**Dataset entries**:
┄┄┄┄┄┄┄┄┄┄┄┄┄┄┄┄┄┄┄┄

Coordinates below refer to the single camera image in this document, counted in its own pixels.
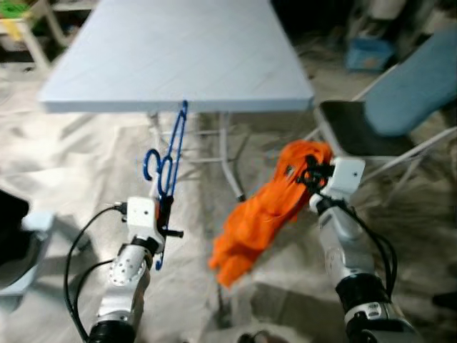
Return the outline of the blue plastic hanger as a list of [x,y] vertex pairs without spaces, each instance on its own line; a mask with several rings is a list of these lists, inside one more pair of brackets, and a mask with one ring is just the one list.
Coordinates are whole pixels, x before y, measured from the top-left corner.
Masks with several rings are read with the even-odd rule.
[[151,148],[143,160],[143,175],[146,181],[154,181],[153,193],[159,202],[161,197],[174,197],[179,178],[181,150],[186,133],[189,102],[183,100],[174,120],[169,143],[164,151]]

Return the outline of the orange shirt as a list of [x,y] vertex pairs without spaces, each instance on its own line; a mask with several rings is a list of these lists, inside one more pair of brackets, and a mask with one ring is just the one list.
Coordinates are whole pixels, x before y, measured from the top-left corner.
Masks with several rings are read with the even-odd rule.
[[332,158],[332,148],[323,141],[300,139],[283,148],[271,179],[251,199],[235,206],[214,239],[209,267],[222,287],[231,288],[251,271],[283,225],[297,218],[311,196],[311,188],[300,178],[309,174],[310,167]]

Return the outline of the white grey folding chair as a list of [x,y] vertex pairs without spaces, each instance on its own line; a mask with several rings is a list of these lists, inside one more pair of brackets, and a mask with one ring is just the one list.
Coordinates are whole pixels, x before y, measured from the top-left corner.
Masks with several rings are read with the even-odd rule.
[[392,66],[363,89],[350,101],[323,101],[314,115],[316,128],[307,135],[307,140],[326,141],[334,156],[359,158],[366,164],[376,164],[376,168],[363,173],[362,181],[380,179],[389,174],[396,166],[405,166],[402,175],[392,192],[398,192],[418,172],[418,167],[430,156],[438,144],[455,138],[456,128],[443,129],[418,143],[412,133],[392,137],[382,136],[368,125],[368,112],[363,108],[363,98],[383,79],[391,77],[398,66]]

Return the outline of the light blue pillow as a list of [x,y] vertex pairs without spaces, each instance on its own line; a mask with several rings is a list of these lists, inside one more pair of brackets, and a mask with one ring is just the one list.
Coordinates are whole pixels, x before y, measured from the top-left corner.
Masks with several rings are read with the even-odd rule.
[[457,97],[457,28],[444,27],[382,76],[363,98],[366,120],[377,134],[411,133],[432,112]]

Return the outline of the small blue plastic basket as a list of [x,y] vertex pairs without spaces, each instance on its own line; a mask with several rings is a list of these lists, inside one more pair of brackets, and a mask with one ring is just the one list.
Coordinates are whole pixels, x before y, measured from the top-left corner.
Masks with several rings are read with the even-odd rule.
[[345,67],[347,71],[380,72],[395,54],[391,43],[372,37],[354,37],[349,40]]

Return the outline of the small white table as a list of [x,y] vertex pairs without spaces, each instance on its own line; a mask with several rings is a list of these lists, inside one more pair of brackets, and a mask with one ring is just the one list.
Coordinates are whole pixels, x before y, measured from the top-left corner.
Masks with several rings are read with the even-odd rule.
[[59,46],[71,45],[75,34],[64,32],[50,0],[0,0],[0,35],[23,42],[36,70],[46,74],[52,70],[51,61],[33,32],[41,20],[46,21],[50,36]]

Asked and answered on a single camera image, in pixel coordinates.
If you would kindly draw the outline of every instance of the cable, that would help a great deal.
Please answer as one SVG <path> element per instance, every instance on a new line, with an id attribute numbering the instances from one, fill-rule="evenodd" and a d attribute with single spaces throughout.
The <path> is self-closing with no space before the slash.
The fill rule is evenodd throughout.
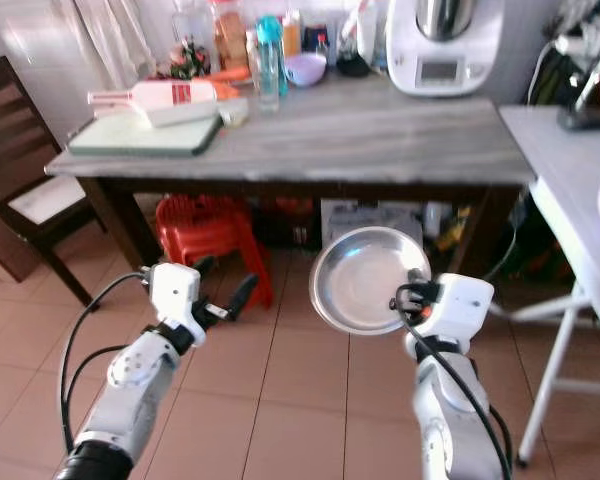
<path id="1" fill-rule="evenodd" d="M 504 451 L 507 455 L 507 463 L 509 464 L 509 468 L 513 467 L 513 445 L 511 444 L 511 433 L 509 432 L 509 428 L 507 427 L 507 423 L 502 418 L 502 415 L 496 410 L 496 407 L 493 405 L 489 405 L 489 413 L 496 419 L 498 422 L 498 426 L 502 431 L 502 438 L 504 439 Z"/>
<path id="2" fill-rule="evenodd" d="M 87 305 L 87 307 L 80 314 L 80 317 L 78 317 L 78 320 L 76 320 L 76 323 L 73 326 L 73 329 L 71 330 L 71 334 L 69 335 L 69 340 L 67 340 L 67 344 L 64 347 L 64 352 L 62 354 L 62 367 L 60 369 L 60 381 L 59 381 L 59 385 L 58 385 L 58 396 L 60 397 L 60 403 L 59 403 L 60 419 L 62 421 L 62 433 L 64 436 L 64 442 L 65 442 L 65 447 L 67 449 L 67 453 L 70 453 L 71 450 L 73 450 L 73 434 L 71 433 L 71 425 L 69 424 L 70 419 L 69 419 L 68 409 L 67 409 L 67 405 L 66 405 L 66 401 L 65 401 L 67 368 L 69 366 L 69 355 L 71 353 L 71 348 L 73 347 L 73 342 L 75 341 L 76 334 L 78 333 L 78 329 L 82 325 L 82 322 L 84 322 L 84 320 L 87 318 L 87 315 L 89 315 L 89 313 L 91 313 L 91 311 L 94 309 L 94 307 L 96 307 L 98 305 L 98 303 L 100 303 L 100 300 L 102 300 L 111 290 L 113 290 L 119 284 L 121 284 L 122 282 L 124 282 L 125 280 L 128 280 L 130 278 L 144 279 L 145 276 L 144 276 L 144 274 L 138 273 L 138 272 L 127 273 L 127 274 L 122 275 L 121 277 L 115 279 L 113 282 L 111 282 L 109 285 L 107 285 L 104 288 L 104 290 L 102 290 L 91 301 L 91 303 L 89 305 Z"/>
<path id="3" fill-rule="evenodd" d="M 511 236 L 511 243 L 509 244 L 507 251 L 504 252 L 504 255 L 502 256 L 500 261 L 498 263 L 496 263 L 495 266 L 491 270 L 489 270 L 489 273 L 487 273 L 484 277 L 482 277 L 482 280 L 484 280 L 485 282 L 488 282 L 489 280 L 491 280 L 493 278 L 493 276 L 496 273 L 498 273 L 500 271 L 502 266 L 509 259 L 509 256 L 513 252 L 513 248 L 516 246 L 517 236 L 518 236 L 518 230 L 516 228 L 514 228 L 513 235 Z"/>
<path id="4" fill-rule="evenodd" d="M 533 93 L 533 87 L 538 80 L 538 75 L 540 74 L 540 68 L 542 67 L 542 63 L 544 62 L 544 57 L 547 56 L 549 51 L 553 48 L 555 42 L 552 40 L 548 42 L 542 50 L 540 50 L 540 54 L 538 55 L 538 62 L 536 63 L 536 69 L 533 72 L 533 76 L 531 77 L 531 84 L 529 85 L 529 90 L 527 91 L 527 105 L 531 104 L 531 94 Z"/>
<path id="5" fill-rule="evenodd" d="M 73 395 L 73 389 L 75 388 L 76 383 L 78 382 L 78 377 L 82 373 L 82 370 L 84 370 L 84 368 L 94 358 L 99 357 L 100 355 L 104 355 L 105 353 L 117 352 L 118 350 L 122 350 L 123 348 L 126 348 L 126 347 L 127 347 L 127 345 L 115 345 L 113 347 L 101 348 L 100 350 L 96 350 L 95 352 L 93 352 L 92 354 L 87 356 L 87 358 L 85 358 L 82 361 L 82 363 L 80 365 L 78 365 L 78 368 L 76 368 L 76 371 L 73 374 L 71 381 L 69 382 L 69 388 L 67 389 L 67 398 L 65 399 L 67 418 L 71 417 L 71 396 Z"/>
<path id="6" fill-rule="evenodd" d="M 395 297 L 396 302 L 399 301 L 400 292 L 401 292 L 400 289 L 398 289 L 396 291 L 396 297 Z M 484 410 L 482 409 L 482 407 L 480 406 L 480 404 L 478 403 L 476 398 L 473 396 L 473 393 L 471 393 L 471 389 L 467 386 L 466 383 L 464 383 L 464 380 L 462 380 L 460 375 L 458 375 L 458 372 L 456 372 L 455 369 L 451 365 L 449 365 L 449 362 L 447 362 L 444 359 L 444 357 L 442 355 L 440 355 L 436 350 L 431 348 L 427 344 L 425 339 L 422 337 L 422 335 L 420 335 L 420 333 L 418 333 L 418 331 L 409 324 L 409 317 L 402 310 L 402 308 L 400 308 L 399 305 L 396 310 L 400 313 L 400 316 L 402 317 L 402 322 L 403 322 L 405 328 L 409 331 L 409 333 L 411 335 L 413 335 L 413 337 L 420 344 L 420 346 L 424 349 L 424 351 L 427 352 L 429 355 L 433 356 L 433 358 L 436 359 L 436 361 L 442 366 L 442 368 L 444 368 L 447 371 L 447 373 L 451 376 L 453 381 L 456 382 L 456 385 L 458 385 L 460 390 L 462 390 L 462 393 L 464 393 L 465 397 L 467 397 L 467 400 L 469 400 L 469 403 L 471 403 L 471 405 L 475 409 L 476 413 L 478 414 L 480 421 L 484 425 L 484 428 L 487 430 L 487 434 L 489 435 L 489 438 L 491 439 L 491 443 L 493 443 L 493 446 L 496 449 L 496 454 L 498 455 L 498 460 L 500 461 L 500 468 L 502 469 L 502 475 L 504 477 L 504 480 L 511 480 L 512 479 L 511 467 L 509 466 L 509 464 L 507 462 L 507 457 L 505 456 L 504 452 L 502 451 L 502 447 L 500 446 L 500 443 L 498 442 L 498 437 L 496 436 L 496 433 L 494 432 L 493 427 L 491 427 L 491 424 L 489 423 L 489 419 L 487 418 L 487 415 L 484 413 Z"/>
<path id="7" fill-rule="evenodd" d="M 548 60 L 548 63 L 544 67 L 547 73 L 543 75 L 543 78 L 539 82 L 536 81 L 535 92 L 531 93 L 532 101 L 535 102 L 534 105 L 537 105 L 540 101 L 544 101 L 542 98 L 554 98 L 555 92 L 559 88 L 561 71 L 565 66 L 568 66 L 569 62 L 569 58 L 563 55 L 557 56 L 553 62 L 552 60 L 553 58 Z"/>

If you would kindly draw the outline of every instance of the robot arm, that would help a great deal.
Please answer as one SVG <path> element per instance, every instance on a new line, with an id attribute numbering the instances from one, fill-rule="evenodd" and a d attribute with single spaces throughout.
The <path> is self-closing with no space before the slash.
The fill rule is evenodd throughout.
<path id="1" fill-rule="evenodd" d="M 160 323 L 145 328 L 112 360 L 104 391 L 58 480 L 128 478 L 149 441 L 180 357 L 204 343 L 212 324 L 235 319 L 257 284 L 255 275 L 247 277 L 223 309 L 198 299 L 200 273 L 195 269 L 165 263 L 152 267 L 147 276 Z"/>
<path id="2" fill-rule="evenodd" d="M 405 290 L 416 313 L 416 332 L 451 365 L 482 411 L 488 412 L 487 394 L 465 354 L 482 327 L 493 287 L 475 278 L 443 274 L 436 282 L 410 284 Z M 494 445 L 456 381 L 411 333 L 406 334 L 404 347 L 418 362 L 413 408 L 422 434 L 424 478 L 502 478 Z"/>

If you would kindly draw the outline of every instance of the red label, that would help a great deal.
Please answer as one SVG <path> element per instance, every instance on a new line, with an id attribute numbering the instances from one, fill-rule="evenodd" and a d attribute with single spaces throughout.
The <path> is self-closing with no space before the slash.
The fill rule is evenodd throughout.
<path id="1" fill-rule="evenodd" d="M 171 86 L 171 94 L 173 96 L 173 104 L 191 103 L 191 85 L 174 84 Z"/>

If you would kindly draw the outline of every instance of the glass jar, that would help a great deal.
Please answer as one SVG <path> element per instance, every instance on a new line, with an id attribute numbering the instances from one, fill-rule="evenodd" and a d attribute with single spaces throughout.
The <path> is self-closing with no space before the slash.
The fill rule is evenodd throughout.
<path id="1" fill-rule="evenodd" d="M 210 0 L 209 3 L 220 68 L 230 70 L 248 65 L 246 30 L 239 0 Z"/>

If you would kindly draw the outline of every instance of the green cutting board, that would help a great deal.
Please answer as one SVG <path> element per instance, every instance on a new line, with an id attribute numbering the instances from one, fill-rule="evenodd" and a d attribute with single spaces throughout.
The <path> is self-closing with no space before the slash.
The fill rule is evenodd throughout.
<path id="1" fill-rule="evenodd" d="M 202 153 L 222 125 L 219 115 L 153 128 L 142 116 L 123 112 L 89 124 L 68 145 L 76 155 L 172 155 Z"/>

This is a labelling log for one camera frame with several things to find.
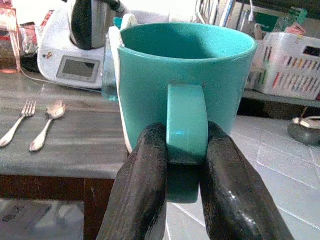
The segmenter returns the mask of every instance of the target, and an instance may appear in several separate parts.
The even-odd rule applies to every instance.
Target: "spoon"
[[[66,112],[66,105],[63,104],[62,100],[55,101],[46,107],[46,115],[49,117],[44,129],[40,134],[33,140],[30,145],[29,151],[36,152],[42,149],[45,145],[48,128],[53,120],[61,118]]]

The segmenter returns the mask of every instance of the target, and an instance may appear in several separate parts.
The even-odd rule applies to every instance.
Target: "marble countertop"
[[[113,179],[127,157],[119,105],[98,92],[0,73],[0,136],[14,125],[27,100],[37,102],[12,142],[0,148],[0,174]],[[66,113],[53,122],[44,148],[29,146],[45,126],[46,106],[63,100]]]

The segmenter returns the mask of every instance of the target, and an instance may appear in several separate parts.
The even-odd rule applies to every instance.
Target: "mug rim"
[[[123,51],[123,52],[127,52],[128,54],[132,54],[132,55],[136,55],[136,56],[140,56],[142,58],[152,58],[152,59],[158,59],[158,60],[166,60],[166,61],[172,61],[172,62],[177,62],[177,61],[187,61],[187,62],[220,62],[220,61],[225,61],[225,60],[232,60],[232,59],[238,59],[241,57],[245,57],[247,55],[252,54],[255,50],[257,50],[258,48],[258,43],[257,41],[251,37],[250,35],[238,31],[238,30],[234,30],[231,28],[227,28],[227,27],[221,27],[221,26],[216,26],[216,25],[209,25],[209,24],[202,24],[202,23],[196,23],[196,22],[156,22],[156,23],[145,23],[145,24],[138,24],[126,29],[122,29],[120,30],[120,33],[131,30],[131,29],[135,29],[135,28],[141,28],[144,26],[151,26],[151,25],[198,25],[201,27],[205,27],[205,28],[215,28],[215,29],[220,29],[220,30],[224,30],[224,31],[229,31],[232,33],[237,33],[242,35],[244,38],[248,39],[248,41],[250,41],[251,47],[243,52],[240,52],[238,54],[232,55],[232,56],[218,56],[218,57],[209,57],[209,58],[178,58],[178,57],[167,57],[167,56],[159,56],[159,55],[152,55],[152,54],[148,54],[148,53],[144,53],[144,52],[140,52],[140,51],[136,51],[133,50],[131,48],[127,48],[126,44],[124,44],[124,46],[119,46],[118,50],[119,51]]]

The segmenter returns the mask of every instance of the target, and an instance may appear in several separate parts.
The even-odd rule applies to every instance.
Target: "white plastic basket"
[[[306,100],[315,100],[320,92],[320,39],[270,33],[258,41],[253,65],[264,69],[256,91]]]

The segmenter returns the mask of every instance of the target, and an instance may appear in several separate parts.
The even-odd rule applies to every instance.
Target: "fork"
[[[0,148],[7,146],[9,143],[11,143],[12,139],[14,138],[14,135],[22,122],[24,118],[32,117],[35,115],[36,112],[36,101],[26,101],[22,112],[20,114],[20,117],[18,121],[13,125],[13,127],[0,139]]]

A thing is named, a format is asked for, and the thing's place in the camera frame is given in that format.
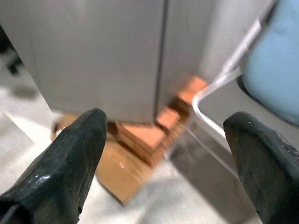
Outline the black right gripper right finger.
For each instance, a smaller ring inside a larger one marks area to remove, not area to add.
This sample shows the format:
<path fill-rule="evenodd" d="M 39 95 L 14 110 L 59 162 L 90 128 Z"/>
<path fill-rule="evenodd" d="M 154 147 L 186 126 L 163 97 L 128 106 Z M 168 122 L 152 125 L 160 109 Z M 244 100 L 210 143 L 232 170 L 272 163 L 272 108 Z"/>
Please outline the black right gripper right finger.
<path fill-rule="evenodd" d="M 223 123 L 239 179 L 264 224 L 299 222 L 299 151 L 252 114 Z"/>

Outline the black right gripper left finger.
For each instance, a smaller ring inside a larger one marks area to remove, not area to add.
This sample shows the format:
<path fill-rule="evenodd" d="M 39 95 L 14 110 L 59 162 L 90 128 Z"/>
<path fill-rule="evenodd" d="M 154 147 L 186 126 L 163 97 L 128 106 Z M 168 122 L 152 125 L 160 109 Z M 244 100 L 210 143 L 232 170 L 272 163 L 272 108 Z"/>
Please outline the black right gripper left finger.
<path fill-rule="evenodd" d="M 81 114 L 1 195 L 1 223 L 78 223 L 106 137 L 102 110 Z"/>

┄┄┄┄┄┄┄┄┄┄┄┄┄┄┄┄┄┄┄┄

**Exercise objective**: From the records, copy every line that has the string "each" in it.

**Completed exercise**:
Return the outline of the blue plastic hanger as a list of [x,y] vertex pairs without spaces, each instance on its own line; a mask with several rings is a list of these lists, inside one more pair of brackets, and a mask with one ring is just the one list.
Return the outline of the orange shirt as a list of [x,y] vertex pairs without spaces, each instance on its own line; a mask with several rings is a list of these lists, inside one more pair of brackets, and a mask with one ring is just the one list.
Return the outline of the white grey folding chair as a list of [x,y] vertex pairs without spaces, each instance on its own line; a mask with several rings is a list of these lists, inside one more pair of brackets, and a mask with one ring is just the one list.
Return the outline of the light blue pillow as a list of [x,y] vertex pairs without spaces, each instance on its own line; a mask with several rings is a list of these lists, inside one more pair of brackets, and a mask with one ring is just the one list.
Return the outline of the small blue plastic basket as a list of [x,y] vertex pairs without spaces, each instance on its own line; a mask with several rings is a list of these lists, inside one more pair of brackets, and a mask with one ring is just the one list.
Return the outline of the small white table as a list of [x,y] vertex pairs without spaces, each instance on its own line; a mask with several rings is a list of these lists, inside one more pair of brackets, and a mask with one ring is just the one list.
For each instance, a smaller ring inside a larger one marks area to remove, not area to add.
For each instance, a smaller ring inside a larger one marks area to remove, not area to add.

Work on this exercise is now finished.